In Argentina, a land of promise that welcomes all types of people, They received Javier Negre with the usual generosity that they give to any emigrant. The strange thing is that they did not receive him with the same repugnance with which Negre treated a poor emigrant who was trying to make a living selling hats in a top manta in Galicia. First he asked him if he had permission to be on the boardwalk, as if he were David Hasselhoff in Baywatchand then told him that the articles displayed for public view were pirated. Which was surely true, but which, along with Negre’s lies and journalistic inventions, could well have been part of the trousseau of Buckingham Palace. “It’s bad to sell that, right?” Negre, a seller of certified shit, asked shamelessly.
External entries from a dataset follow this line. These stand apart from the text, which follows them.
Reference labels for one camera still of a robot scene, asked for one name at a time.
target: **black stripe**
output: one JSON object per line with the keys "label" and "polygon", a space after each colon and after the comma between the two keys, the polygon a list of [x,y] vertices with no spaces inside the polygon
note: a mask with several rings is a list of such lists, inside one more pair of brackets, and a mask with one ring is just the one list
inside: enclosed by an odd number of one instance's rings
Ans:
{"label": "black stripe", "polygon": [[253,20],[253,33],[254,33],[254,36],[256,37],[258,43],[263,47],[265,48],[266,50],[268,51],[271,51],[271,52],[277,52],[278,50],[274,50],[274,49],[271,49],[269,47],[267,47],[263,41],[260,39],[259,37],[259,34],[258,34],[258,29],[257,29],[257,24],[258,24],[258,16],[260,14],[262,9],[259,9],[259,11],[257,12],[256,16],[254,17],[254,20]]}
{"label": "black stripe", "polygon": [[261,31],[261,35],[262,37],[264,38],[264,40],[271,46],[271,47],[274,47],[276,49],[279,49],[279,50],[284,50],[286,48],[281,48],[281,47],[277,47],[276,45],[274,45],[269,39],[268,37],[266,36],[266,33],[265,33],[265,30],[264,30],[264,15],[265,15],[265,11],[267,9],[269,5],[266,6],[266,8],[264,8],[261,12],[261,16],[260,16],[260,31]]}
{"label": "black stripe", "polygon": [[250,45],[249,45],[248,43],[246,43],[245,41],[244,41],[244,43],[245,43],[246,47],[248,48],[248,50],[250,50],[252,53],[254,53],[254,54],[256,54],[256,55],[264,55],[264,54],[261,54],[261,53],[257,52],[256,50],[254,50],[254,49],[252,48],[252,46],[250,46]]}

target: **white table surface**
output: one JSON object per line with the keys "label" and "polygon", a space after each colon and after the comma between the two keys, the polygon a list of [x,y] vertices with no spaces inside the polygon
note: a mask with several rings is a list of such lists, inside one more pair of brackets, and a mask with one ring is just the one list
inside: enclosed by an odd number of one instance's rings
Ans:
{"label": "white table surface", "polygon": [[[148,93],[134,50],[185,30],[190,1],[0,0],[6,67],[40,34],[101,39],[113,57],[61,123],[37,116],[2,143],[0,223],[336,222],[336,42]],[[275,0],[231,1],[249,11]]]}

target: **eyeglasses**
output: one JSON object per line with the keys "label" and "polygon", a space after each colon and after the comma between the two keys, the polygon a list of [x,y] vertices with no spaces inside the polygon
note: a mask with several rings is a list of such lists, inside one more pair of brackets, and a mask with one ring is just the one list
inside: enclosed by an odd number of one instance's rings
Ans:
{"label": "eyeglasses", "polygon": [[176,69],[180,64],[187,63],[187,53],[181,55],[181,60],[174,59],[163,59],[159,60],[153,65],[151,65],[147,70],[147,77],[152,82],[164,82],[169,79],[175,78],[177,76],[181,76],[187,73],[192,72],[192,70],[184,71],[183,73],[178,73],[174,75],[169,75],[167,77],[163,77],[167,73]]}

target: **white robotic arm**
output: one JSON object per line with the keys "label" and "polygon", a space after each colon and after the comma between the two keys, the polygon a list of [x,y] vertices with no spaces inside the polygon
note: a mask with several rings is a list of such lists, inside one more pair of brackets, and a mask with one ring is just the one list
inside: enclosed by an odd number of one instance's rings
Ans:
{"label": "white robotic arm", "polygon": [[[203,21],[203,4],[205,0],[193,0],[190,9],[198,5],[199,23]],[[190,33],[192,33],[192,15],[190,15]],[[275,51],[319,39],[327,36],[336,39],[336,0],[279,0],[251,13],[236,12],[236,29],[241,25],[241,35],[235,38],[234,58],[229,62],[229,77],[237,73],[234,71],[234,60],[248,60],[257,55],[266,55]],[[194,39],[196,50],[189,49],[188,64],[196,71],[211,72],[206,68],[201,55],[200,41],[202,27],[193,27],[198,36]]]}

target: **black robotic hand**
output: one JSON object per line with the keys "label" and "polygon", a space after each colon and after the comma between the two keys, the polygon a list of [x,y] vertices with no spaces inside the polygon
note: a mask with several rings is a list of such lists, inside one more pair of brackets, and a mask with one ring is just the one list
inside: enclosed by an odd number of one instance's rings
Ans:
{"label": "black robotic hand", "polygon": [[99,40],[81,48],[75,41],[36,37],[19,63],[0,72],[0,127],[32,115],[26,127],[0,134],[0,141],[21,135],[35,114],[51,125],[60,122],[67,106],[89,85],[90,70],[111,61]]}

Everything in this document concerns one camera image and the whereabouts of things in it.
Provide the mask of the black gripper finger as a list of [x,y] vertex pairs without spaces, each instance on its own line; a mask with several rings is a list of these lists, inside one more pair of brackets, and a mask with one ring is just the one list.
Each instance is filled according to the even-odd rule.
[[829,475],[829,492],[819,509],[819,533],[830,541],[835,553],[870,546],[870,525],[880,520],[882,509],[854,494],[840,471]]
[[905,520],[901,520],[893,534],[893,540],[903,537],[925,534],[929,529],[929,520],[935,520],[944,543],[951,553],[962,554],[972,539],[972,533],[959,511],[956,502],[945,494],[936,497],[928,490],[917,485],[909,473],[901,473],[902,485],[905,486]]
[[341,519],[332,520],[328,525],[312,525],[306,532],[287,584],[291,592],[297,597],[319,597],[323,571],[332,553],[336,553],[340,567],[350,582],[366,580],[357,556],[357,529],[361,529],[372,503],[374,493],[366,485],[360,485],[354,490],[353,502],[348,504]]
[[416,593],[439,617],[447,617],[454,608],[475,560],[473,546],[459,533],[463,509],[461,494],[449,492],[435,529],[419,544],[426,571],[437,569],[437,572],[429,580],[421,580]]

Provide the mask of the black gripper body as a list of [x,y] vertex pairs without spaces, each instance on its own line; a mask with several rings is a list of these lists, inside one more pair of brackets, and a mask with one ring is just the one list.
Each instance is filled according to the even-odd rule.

At a public event at the CPAC (Conservative Action Political Conference), Negre made a most original speech where he explained that four years ago, before the pandemic, he was a very prestigious journalist in Spain who was persecuted because he began to denounce the endemic corruption of the Pedro Sánchez government. The reality is that, four years before the pandemic, Negre published a report about a woman victim of torture, a report that the Justice ruled had been invented from beginning to end and that cost the newspaper The World a rectification and thirty thousand euros of fine. It was difficult to fall higher but Negre’s career in the fabulous genre of fiction journalism had only just begun. Not to mention his overwhelming success in judicial files, which earned him the no less prestigious nickname of “el Condenas.”
It is also true that the modus operandi de Negre is part of the brand new post-truth movement (the usual nonsense), a way of describing a tailored reality whose origins go back to the first australopithecus that he invented that he had seen a mammoth flying by farting. The current resurrection of the movement can be dated to the day when Donald Trump’s press officer said that more people had attended the new president’s inauguration than Obama’s. Then, when television showed images of the magnitude of the nonsense he had unleashed, Kellyane Conway, presidential advisor, explained that the press officer was not lying, that it was not a falsehood but rather “alternative facts.”
The talk that Javier Negre gave the other day was filled to the brim with alternative facts, although the real novelty was that Negre turned his chatty reporter’s camera on himself by inventing a fictitious autobiography in which he only needed to add that he is six feet tall. , has blue eyes and his name is David Hasselhoff. When I see someone lie with so much self-confidence and self-confidence, I have no choice but to think that maybe they are believing their own lies.embracing them with that blind faith with which Negre assured that he spoke with God one day and that God showed him the way. In short, it’s not like God is going to disagree.
I have a colleague who, from time to time, decides to invent the most outlandish alternative facts and sometimes we friends have a hard time trying to get away with it, although we know that he doesn’t do it with bad intentions. Some time ago he took me to a talk with his literature students and began to paint me a natural portrait full of hyperbole and nonsense that I had to cut when he stated that I was nominated for the Nobel Prize in Literature. But he said it with such conviction, with such vehemence that, damn, I was believing it myself until he got out of hand in Stockholm. I suppose something similar happens to Negre’s admirers, because It’s very hard not to trust a guy who is saying exactly what you want to hear. Even more so if the guy has a direct line to God.